_Exercise requirements:_ Nothing but the pictures gets dropped; retype every entry exactly.

====

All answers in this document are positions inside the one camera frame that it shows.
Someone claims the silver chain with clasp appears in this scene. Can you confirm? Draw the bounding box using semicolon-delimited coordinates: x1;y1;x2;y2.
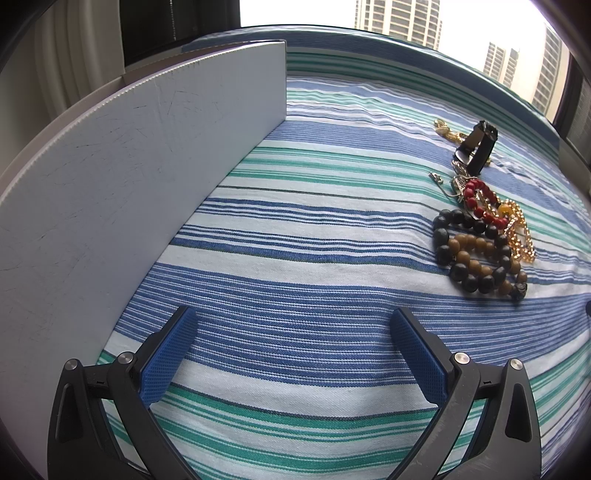
429;172;462;199

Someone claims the gold clasp chain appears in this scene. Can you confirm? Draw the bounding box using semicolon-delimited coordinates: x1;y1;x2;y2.
433;119;468;144

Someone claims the gold chain bracelet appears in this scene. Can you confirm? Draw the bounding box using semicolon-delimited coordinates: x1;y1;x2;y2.
499;198;536;264

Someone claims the black window blind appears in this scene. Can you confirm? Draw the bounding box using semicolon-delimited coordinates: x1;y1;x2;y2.
121;0;242;65

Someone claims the silver pendant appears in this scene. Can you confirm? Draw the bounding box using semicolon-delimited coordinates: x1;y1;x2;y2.
450;159;481;204

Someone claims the red bead bracelet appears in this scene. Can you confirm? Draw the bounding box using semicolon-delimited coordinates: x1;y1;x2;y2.
462;180;515;229

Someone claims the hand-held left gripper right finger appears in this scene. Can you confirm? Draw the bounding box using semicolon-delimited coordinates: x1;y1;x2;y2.
389;307;543;480

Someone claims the white curtain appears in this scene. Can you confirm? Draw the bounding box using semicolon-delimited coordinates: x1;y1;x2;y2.
34;0;124;121

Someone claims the blue green striped blanket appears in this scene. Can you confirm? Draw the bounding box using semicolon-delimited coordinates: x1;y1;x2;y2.
97;25;591;480

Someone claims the high-rise building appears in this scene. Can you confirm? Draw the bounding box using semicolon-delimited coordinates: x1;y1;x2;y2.
355;0;444;50
482;41;521;88
531;23;571;114

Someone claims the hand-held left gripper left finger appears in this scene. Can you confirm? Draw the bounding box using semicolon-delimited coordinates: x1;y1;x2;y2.
47;305;199;480

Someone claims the dark window frame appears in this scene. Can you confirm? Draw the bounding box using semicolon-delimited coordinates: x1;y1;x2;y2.
551;51;591;195

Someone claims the brown wooden bead bracelet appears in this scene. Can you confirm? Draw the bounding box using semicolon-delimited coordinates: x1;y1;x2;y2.
450;233;528;296

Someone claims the dark bead bracelet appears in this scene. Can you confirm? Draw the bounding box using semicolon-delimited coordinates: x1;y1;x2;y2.
433;209;527;302

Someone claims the black wrist watch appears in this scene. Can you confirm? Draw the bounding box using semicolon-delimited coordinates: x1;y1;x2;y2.
455;120;499;176

====

_Result below:_
All answers in this document are positions inside the one camera frame that it shows.
Someone claims the silver chain with clasp appears in this scene. Can you confirm? Draw the bounding box using semicolon-delimited coordinates: x1;y1;x2;y2.
429;172;462;199

Someone claims the gold clasp chain appears in this scene. Can you confirm? Draw the bounding box using semicolon-delimited coordinates: x1;y1;x2;y2.
433;119;468;144

Someone claims the gold chain bracelet appears in this scene. Can you confirm? Draw the bounding box using semicolon-delimited coordinates: x1;y1;x2;y2.
499;198;536;264

Someone claims the black window blind appears in this scene. Can you confirm? Draw the bounding box using semicolon-delimited coordinates: x1;y1;x2;y2.
121;0;242;65

Someone claims the silver pendant appears in this scene. Can you confirm? Draw the bounding box using semicolon-delimited coordinates: x1;y1;x2;y2.
450;159;481;204

Someone claims the red bead bracelet appears in this scene. Can you confirm? Draw the bounding box using semicolon-delimited coordinates: x1;y1;x2;y2.
462;180;515;229

Someone claims the hand-held left gripper right finger appears in this scene. Can you confirm? Draw the bounding box using semicolon-delimited coordinates: x1;y1;x2;y2.
389;307;543;480

Someone claims the white curtain appears in this scene. Can you confirm? Draw the bounding box using semicolon-delimited coordinates: x1;y1;x2;y2.
34;0;124;121

Someone claims the blue green striped blanket appears in this scene. Can you confirm? Draw the bounding box using semicolon-delimited coordinates: x1;y1;x2;y2.
97;25;591;480

Someone claims the high-rise building appears in this scene. Can you confirm? Draw the bounding box using semicolon-delimited coordinates: x1;y1;x2;y2.
355;0;444;50
482;41;521;88
531;23;571;114

Someone claims the hand-held left gripper left finger appears in this scene. Can you confirm? Draw the bounding box using semicolon-delimited coordinates: x1;y1;x2;y2.
47;305;199;480

Someone claims the dark window frame appears in this scene. Can you confirm? Draw the bounding box using semicolon-delimited coordinates: x1;y1;x2;y2.
551;51;591;195

Someone claims the brown wooden bead bracelet appears in this scene. Can you confirm? Draw the bounding box using semicolon-delimited coordinates: x1;y1;x2;y2.
450;233;528;296

Someone claims the dark bead bracelet appears in this scene. Can you confirm? Draw the bounding box using semicolon-delimited coordinates: x1;y1;x2;y2.
433;209;527;302

Someone claims the black wrist watch appears in this scene. Can you confirm? Draw the bounding box using semicolon-delimited coordinates: x1;y1;x2;y2.
455;120;499;176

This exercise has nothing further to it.